(Saved data entries)
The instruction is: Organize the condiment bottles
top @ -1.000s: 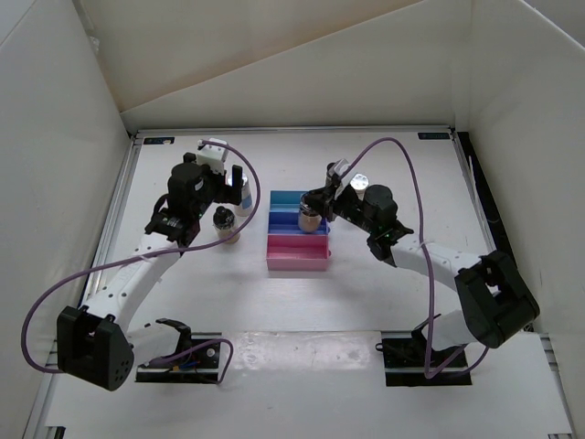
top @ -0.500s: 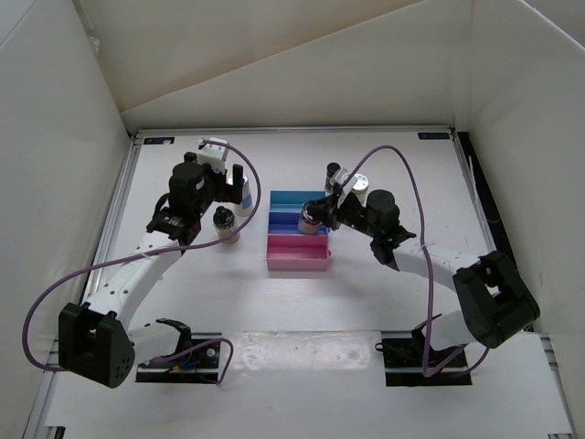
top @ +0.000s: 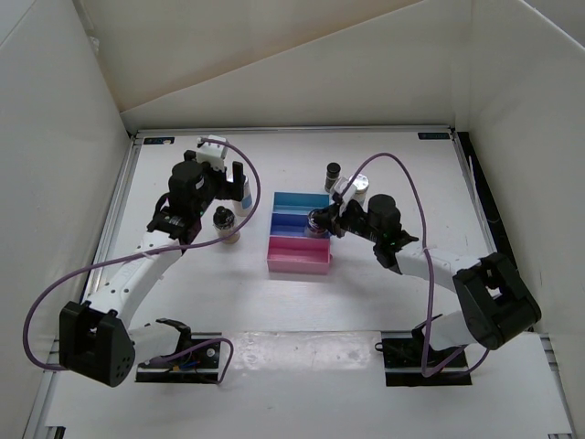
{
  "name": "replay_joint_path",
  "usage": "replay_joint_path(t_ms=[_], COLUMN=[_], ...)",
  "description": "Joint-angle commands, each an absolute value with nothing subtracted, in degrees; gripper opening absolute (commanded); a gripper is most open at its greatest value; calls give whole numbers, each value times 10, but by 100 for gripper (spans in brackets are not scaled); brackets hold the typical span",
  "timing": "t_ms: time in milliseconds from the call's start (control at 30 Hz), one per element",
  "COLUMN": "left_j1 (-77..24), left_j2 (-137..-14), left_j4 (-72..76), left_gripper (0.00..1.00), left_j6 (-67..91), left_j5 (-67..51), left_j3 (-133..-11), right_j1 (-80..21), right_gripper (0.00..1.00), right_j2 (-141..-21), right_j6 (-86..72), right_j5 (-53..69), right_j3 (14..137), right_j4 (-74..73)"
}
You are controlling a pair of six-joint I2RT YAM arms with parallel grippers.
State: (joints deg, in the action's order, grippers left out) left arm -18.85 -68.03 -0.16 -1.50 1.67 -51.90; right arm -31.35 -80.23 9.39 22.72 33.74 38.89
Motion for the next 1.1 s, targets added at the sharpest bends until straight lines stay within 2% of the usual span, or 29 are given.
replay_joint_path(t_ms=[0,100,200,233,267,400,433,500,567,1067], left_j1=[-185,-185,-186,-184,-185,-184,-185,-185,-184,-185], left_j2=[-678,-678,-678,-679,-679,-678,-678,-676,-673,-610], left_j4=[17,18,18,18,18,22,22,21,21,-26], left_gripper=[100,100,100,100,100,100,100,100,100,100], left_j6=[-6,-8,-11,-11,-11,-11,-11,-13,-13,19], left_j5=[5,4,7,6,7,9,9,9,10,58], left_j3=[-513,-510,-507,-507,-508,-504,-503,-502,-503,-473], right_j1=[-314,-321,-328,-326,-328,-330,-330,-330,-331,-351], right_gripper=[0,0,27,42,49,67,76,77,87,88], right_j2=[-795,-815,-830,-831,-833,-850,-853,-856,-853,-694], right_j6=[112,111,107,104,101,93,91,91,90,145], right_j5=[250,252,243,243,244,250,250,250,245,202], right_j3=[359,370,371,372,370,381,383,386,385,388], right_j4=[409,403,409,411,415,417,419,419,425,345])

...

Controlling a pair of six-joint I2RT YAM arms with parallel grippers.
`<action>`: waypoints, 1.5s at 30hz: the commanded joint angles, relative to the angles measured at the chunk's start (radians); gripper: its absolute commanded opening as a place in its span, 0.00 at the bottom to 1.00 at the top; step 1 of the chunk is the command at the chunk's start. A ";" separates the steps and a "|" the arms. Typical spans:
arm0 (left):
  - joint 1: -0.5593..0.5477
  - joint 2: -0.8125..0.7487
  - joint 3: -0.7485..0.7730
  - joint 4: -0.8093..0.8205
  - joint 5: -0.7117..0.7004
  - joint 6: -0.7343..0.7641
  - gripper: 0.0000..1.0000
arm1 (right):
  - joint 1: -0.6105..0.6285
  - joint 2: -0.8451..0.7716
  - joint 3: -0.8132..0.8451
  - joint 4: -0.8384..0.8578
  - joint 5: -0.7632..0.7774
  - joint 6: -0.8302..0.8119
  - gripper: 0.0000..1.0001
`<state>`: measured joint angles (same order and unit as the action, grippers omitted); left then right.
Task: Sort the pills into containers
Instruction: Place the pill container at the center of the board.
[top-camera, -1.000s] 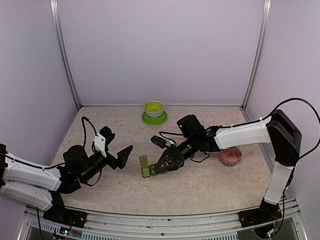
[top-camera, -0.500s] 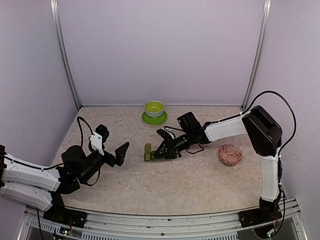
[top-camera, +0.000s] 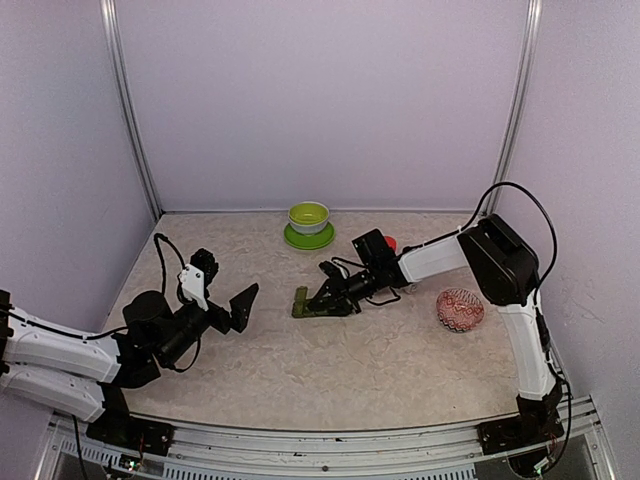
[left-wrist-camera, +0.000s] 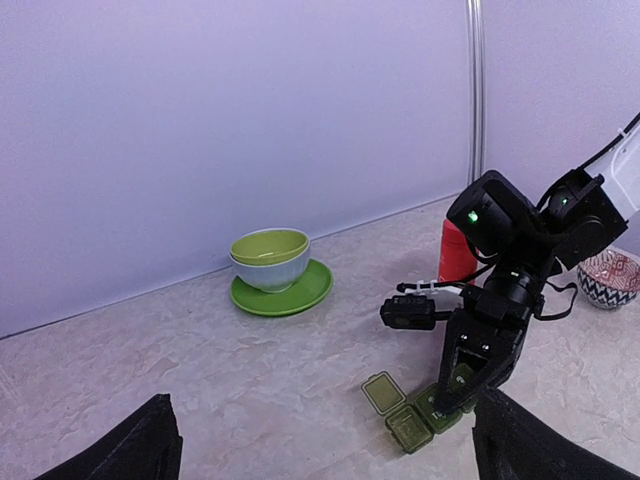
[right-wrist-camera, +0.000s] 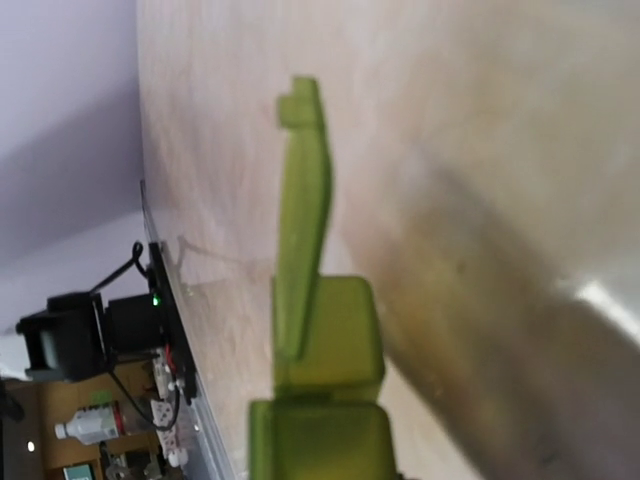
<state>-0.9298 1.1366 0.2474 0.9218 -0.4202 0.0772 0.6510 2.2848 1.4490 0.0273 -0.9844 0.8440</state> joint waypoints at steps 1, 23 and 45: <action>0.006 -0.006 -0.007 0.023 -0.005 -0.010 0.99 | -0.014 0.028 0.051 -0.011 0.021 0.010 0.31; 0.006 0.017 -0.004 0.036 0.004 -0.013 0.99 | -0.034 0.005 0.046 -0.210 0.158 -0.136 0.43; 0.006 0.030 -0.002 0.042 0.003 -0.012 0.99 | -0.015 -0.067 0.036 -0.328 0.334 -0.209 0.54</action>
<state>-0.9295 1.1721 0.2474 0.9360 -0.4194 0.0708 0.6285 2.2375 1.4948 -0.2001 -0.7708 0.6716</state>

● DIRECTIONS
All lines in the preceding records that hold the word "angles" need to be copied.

● RESULT OF THE TASK
`<action>`: waypoints, 1.5s at 30hz: the commanded joint angles, relative to the angles measured at the chunk's start (radians); gripper: its absolute commanded opening as a place in its span, 0.00 at the bottom to 1.00 at the top; step 1 of the chunk is the command at the chunk's start. A ";" separates the steps and a "|" the arms. Typical spans:
`<state>`: measured joint angles (same order and unit as the action, grippers omitted); left then right.

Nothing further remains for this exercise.